Mise en place du Privacy Shield pour la Suisse
Personne n’en a parlé, ou presque. Pourtant, c’est une nouvelle importante pour la protection des données et la transmission à l’étranger (en l’occurrence, vers les Etats-Unis) de données personnelles des citoyens suisses.
Lors de sa séance [du 11 janvier 2017], le Conseil fédéral a pris bonne note de la mise en place de nouvelles conditions pour la transmission des données personnelles de la Suisse vers les États-Unis. Le Privacy Shield remplace l’accord “Safe Harbor” conclu entre la Suisse et les États-Unis, jugé insuffisant par le PFPDT et officiellement abrogé par le Conseil fédéral. Le PFPDT se réjouit de la mise en place de ce nouveau cadre.
C’est par ces quelques mots que le Préposé fédéral à la protection des données et à la transparence (PFPDT) a annoncé sur son site que l’accord Privacy Shield, qui est valable à partir du 12 janvier 2017, est désormais applicable immédiatement aux transferts de données personnelles à destination des Etats-Unis.
Les entreprises américaines ne pourront cependant commencer le processus d’auto-certification auprès du Department of Commerce (DOC) qu’à partir du 12 avril 2017. Le PFPDT assure que durant ce délai de trois mois, aucune procédure ne sera engagée. Le DOC publiera ensuite sur son site Internet une liste de toutes les entreprises certifiées.
Les sociétés qui veulent lancer le processus d’auto-certification doivent cependant procéder au préalable à la mise à jour de leurs conditions générales relatives à la protection des données. Il s’agira notamment de retirer toute mention du Safe Harbor et, évidemment, de respecter les dispositions du nouvel accord.
Les documents relatifs à l’accord peuvent être consultés ici.
Rappel sur le Privacy Shield
L’accord, intitulé Swiss-U.S. Privacy Shield, assurera une protection similaire à celle fournie par l’accord Privacy Shield entre l’Union européenne et les Etats-Unis.
Cet accord, comme le précédent Safe Harbor (dont le pan européen a été invalidé par la justice européenne le 6 octobre 2015), permet notamment de considérer que les Etats-Unis fournissent une protection adéquate pour les données personnelles.
En effet, l’article 6 LPD (loi fédérale sur la protection des données) prévoit qu’aucune donnée personnelle ne peut être communiquée à l’étranger si la personnalité des personnes concernées devait s’en trouver gravement menacée, notamment du fait de l’absence d’une législation assurant un niveau de protection adéquat.
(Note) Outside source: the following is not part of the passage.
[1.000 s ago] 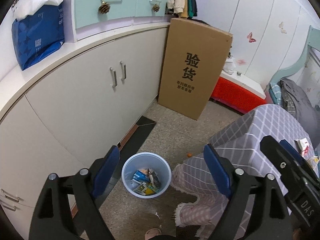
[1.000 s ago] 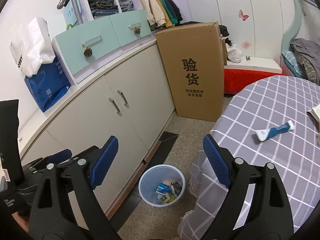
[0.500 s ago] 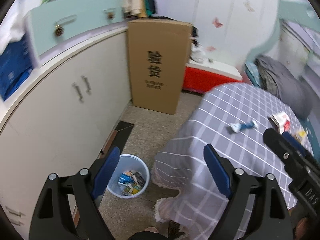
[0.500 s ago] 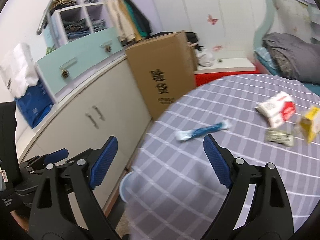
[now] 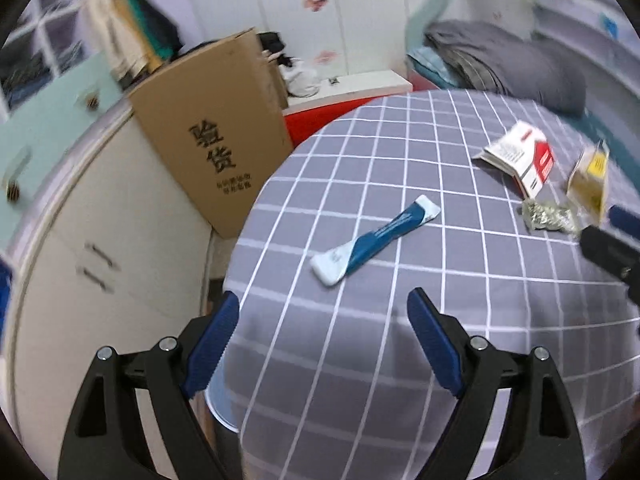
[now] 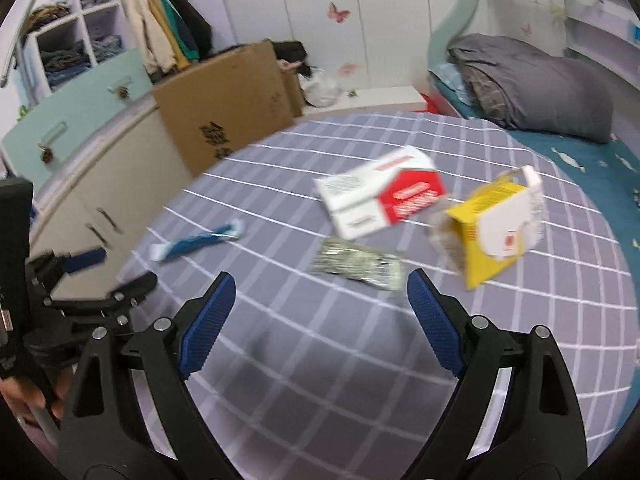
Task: Collect trash
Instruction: 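Grasp the blue-white toothpaste tube with the left tool while the right tool grasps the green wrapper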
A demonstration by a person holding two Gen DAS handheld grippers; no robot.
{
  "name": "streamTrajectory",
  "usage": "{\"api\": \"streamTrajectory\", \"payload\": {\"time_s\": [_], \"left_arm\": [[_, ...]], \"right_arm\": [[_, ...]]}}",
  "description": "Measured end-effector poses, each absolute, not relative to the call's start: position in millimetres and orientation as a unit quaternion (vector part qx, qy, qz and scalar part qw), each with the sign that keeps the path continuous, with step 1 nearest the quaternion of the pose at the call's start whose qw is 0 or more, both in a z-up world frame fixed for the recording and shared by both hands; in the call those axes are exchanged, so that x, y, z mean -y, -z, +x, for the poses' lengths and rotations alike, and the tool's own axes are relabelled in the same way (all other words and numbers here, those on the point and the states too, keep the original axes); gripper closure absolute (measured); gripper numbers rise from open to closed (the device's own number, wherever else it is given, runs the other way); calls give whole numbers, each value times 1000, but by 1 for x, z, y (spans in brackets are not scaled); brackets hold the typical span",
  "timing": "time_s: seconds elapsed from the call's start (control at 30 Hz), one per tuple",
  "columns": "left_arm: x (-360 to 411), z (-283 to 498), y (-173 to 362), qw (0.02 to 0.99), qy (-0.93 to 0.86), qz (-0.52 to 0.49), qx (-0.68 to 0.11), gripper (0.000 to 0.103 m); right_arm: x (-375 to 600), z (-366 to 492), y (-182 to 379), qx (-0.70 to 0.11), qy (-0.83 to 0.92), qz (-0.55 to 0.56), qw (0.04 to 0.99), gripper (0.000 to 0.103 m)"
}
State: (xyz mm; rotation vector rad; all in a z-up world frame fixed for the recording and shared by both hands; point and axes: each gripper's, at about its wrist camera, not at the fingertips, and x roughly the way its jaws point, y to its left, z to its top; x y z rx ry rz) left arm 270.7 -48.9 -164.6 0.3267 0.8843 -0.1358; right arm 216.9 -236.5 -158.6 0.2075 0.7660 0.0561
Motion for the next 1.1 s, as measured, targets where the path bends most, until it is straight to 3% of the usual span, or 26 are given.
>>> {"api": "streamTrajectory", "payload": {"time_s": [0.27,0.33,0.37,0.53,0.6,0.73,0.8,0.87,0.9,1.0,1.1], "left_arm": [[70,305,173,880,96,203,-418,19],[75,308,177,879,102,212,-414,30],[77,310,180,876,106,215,-418,41],[79,312,183,874,130,196,-425,63],[79,312,183,872,142,179,-432,79],[79,307,185,876,143,144,-438,89],[77,304,185,876,138,121,-445,90],[76,298,186,877,135,100,-450,92],[75,295,186,878,134,91,-451,92],[69,288,185,880,125,64,-454,92],[58,277,182,885,110,40,-452,92]], "right_arm": [[252,235,181,-419,-29,44,906,17],[251,241,185,-426,-33,30,903,17],[251,244,186,-430,-36,26,902,17],[252,261,190,-438,-44,24,898,17],[252,269,191,-443,-50,25,895,17],[245,277,194,-458,-60,7,887,18],[240,276,195,-457,-52,-10,888,25],[238,276,193,-453,-52,-14,890,41],[237,275,192,-453,-49,-15,890,44],[235,272,191,-451,-51,-18,891,71],[232,265,187,-453,-65,-1,889,79]]}}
Les Etats-Unis n’ont pas de dispositions légales jugées adéquates en matière de protection des données (voir cet article).
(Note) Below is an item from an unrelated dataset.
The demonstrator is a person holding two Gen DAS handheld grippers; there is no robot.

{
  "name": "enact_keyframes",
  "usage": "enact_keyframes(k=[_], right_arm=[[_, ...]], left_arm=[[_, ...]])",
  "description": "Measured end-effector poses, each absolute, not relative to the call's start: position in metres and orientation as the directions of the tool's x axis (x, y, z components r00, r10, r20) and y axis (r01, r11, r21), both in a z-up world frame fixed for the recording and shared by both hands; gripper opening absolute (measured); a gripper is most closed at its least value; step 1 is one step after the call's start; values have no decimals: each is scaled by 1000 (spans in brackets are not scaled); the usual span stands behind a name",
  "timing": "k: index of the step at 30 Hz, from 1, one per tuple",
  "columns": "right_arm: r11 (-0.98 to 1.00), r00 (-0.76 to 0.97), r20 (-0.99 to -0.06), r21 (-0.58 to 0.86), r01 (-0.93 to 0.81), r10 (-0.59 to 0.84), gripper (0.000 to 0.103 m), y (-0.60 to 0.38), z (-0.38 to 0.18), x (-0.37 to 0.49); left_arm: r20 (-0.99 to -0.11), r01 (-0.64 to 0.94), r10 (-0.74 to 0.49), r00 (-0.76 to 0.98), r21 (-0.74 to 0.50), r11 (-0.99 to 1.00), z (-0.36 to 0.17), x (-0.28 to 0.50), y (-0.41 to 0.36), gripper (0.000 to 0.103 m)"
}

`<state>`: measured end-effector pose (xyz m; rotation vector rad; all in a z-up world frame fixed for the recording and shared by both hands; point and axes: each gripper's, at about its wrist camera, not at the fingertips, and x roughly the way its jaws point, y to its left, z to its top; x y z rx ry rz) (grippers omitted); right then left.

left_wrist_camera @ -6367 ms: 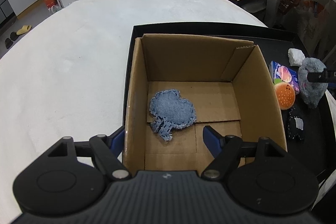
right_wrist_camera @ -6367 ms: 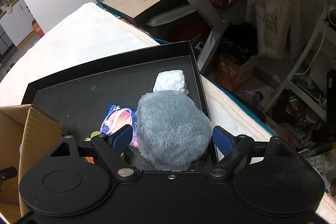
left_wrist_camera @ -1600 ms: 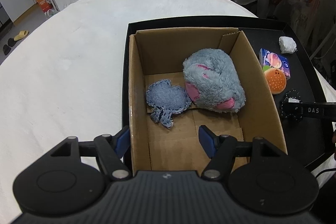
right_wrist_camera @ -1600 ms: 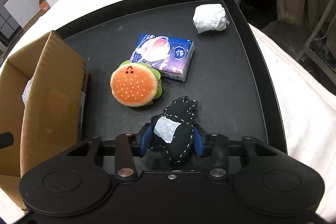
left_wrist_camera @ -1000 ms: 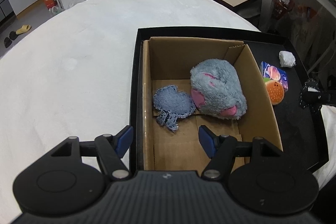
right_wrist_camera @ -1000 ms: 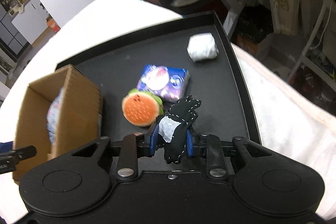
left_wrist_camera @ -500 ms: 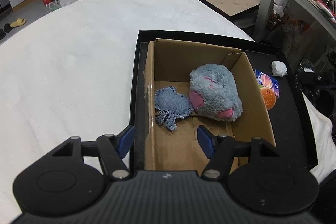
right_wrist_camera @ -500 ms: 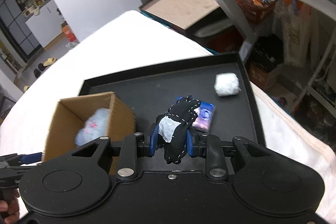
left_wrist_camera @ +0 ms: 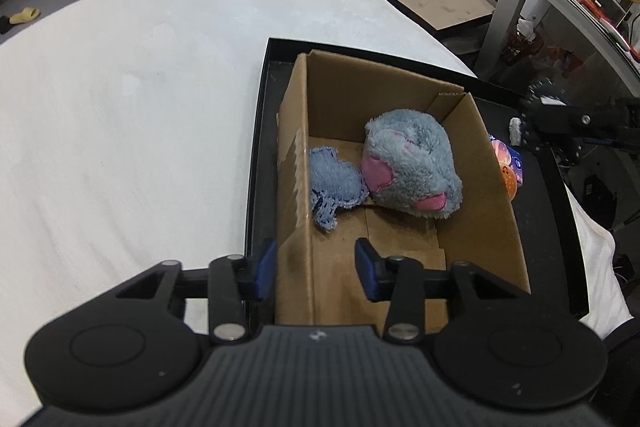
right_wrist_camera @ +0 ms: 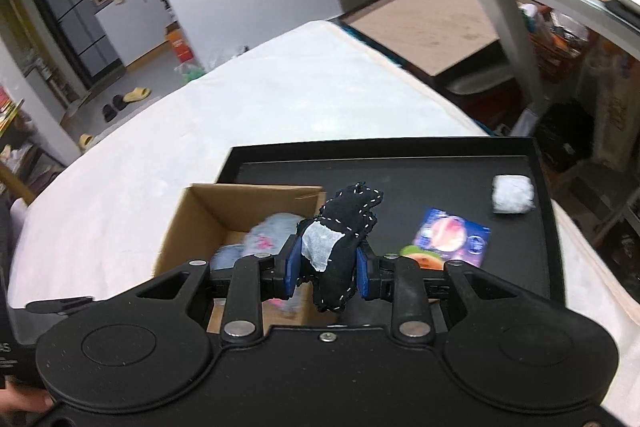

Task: Organize soft objects
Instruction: 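Carry the black plush into the box and release it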

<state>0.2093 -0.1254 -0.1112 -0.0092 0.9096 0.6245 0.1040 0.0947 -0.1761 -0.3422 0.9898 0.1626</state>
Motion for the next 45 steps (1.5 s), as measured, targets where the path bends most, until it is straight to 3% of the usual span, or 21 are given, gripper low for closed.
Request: enact_keyframes(k=[8, 11, 19, 23, 36, 45], right_arm=[[776, 407, -740, 241, -582, 535, 28, -89, -110, 197], [760, 393, -742, 235, -606, 543, 28, -78, -108, 194], [719, 336, -747, 263, -643, 573, 29, -48, -112, 186], [686, 281, -752, 295, -665, 596, 36, -36, -116, 181], [751, 347, -757, 276, -600, 554, 38, -75, -117, 184], [786, 383, -760, 260, -562, 525, 40, -107, -118, 190]], left_arm=[[-842, -305, -45, 537, -244, 921, -185, 98, 103, 20], [-840, -314, -46, 540, -252, 915, -187, 96, 107, 17], [-836, -328, -63, 544, -281, 902, -189, 94, 112, 17], [-837, -323, -67, 544, -283, 903, -189, 94, 113, 17], [-842, -309, -26, 539, -227, 924, -181, 97, 104, 18], [-850, -310, 10, 526, -181, 933, -175, 103, 95, 30]])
L’art. 6 LPD permet cependant de palier à cette situation si des garanties suffisantes, notamment contractuelles, permettent d’assurer un niveau de protection adéquat à l’étranger. Le Privacy Shield vient précisément jouer ce rôle de garantie.
Le Privacy Shield vient changer plusieurs éléments du Safe Harbor, en particulier concernant l’application des principes généraux de la protection des données (information des utilisateurs, transfert à des tiers, rétention de données, etc.) et devrait normalement assurer une meilleure application de ces principes grâce aux moyens de recours et de résolutions des litiges qui seront à la disposition des utilisateurs. De plus, il existera une possibilité de faire appel à un ombudsman pour mener des investigations si des citoyens suisses estiment que les limites fixées au gouvernement américain en matière d’accès aux données sont dépassées.
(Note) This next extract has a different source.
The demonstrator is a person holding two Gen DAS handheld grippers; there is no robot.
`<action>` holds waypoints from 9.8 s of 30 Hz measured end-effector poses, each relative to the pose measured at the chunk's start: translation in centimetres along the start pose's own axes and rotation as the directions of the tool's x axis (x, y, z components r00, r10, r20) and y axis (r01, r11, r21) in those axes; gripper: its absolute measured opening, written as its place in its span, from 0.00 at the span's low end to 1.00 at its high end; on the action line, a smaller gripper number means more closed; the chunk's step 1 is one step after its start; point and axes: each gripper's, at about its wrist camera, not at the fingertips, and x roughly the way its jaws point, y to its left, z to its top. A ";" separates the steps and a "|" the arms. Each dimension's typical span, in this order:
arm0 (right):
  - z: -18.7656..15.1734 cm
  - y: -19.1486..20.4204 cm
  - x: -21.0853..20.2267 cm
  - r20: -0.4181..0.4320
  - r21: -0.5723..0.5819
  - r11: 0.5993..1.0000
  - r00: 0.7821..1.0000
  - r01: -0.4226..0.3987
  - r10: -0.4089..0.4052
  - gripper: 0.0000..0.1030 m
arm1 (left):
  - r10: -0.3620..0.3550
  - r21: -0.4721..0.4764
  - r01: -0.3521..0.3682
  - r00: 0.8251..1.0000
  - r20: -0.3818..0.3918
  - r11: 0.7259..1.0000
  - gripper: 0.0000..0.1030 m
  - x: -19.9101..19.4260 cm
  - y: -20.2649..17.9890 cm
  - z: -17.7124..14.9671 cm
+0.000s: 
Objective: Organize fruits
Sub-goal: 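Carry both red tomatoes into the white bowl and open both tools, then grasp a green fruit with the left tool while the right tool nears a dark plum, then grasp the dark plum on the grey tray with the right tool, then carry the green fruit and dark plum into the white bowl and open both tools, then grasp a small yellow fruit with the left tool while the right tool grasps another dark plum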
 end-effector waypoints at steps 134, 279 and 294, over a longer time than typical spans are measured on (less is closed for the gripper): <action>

Pour ma part, j’estimais en 2016 que le Privacy Shield n’était qu’un bouclier de papier… Il s’agira de voir maintenant comment va se passer la mise en œuvre de cet accord et s’il sera respecté, en particulier en ce qui concerne l’aspect “surveillance de masse”. D’ailleurs, l’accord européen est déjà attaqué devant la Cour de justice de l’Union européenne (CJUE) par Digital Right Ireland et la Quadrature du Net notamment, car le risque d’une collecte de masse n’est pas du tout éliminé.